(Given data begins)

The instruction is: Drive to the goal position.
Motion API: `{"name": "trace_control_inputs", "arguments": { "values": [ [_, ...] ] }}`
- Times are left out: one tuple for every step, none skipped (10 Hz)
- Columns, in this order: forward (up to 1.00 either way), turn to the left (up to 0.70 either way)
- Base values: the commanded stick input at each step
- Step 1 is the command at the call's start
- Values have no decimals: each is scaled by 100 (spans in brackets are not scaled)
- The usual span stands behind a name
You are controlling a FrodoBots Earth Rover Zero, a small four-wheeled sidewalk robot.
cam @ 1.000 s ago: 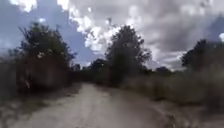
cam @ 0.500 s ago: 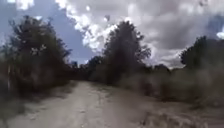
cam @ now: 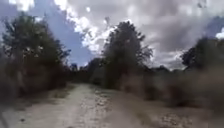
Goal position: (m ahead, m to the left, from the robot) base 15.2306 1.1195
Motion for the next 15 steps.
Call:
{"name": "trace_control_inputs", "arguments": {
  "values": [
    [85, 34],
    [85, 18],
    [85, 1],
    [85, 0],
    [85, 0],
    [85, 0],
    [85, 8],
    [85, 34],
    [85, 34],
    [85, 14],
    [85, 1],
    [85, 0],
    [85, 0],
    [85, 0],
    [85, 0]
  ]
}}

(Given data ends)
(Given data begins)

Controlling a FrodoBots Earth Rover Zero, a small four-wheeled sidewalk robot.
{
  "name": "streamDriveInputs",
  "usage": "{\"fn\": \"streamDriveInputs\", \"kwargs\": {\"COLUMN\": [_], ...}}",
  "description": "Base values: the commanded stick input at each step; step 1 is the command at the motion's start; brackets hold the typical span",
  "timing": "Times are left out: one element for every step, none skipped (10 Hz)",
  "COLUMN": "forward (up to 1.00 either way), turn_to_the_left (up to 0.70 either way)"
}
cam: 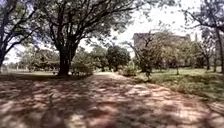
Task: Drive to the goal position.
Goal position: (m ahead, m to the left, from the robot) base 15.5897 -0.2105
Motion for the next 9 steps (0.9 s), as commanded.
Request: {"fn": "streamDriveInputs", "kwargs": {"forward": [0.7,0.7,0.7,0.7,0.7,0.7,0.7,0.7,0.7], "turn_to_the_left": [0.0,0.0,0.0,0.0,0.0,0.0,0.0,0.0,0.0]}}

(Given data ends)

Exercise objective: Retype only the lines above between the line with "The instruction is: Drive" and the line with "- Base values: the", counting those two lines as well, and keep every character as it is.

Response box:
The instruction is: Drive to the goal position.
Motion API: `{"name": "trace_control_inputs", "arguments": { "values": [ [_, ...] ] }}`
- Times are left out: one tuple for every step, none skipped (10 Hz)
- Columns, in this order: forward (up to 1.00 either way), turn to the left (up to 0.70 either way)
- Base values: the commanded stick input at each step

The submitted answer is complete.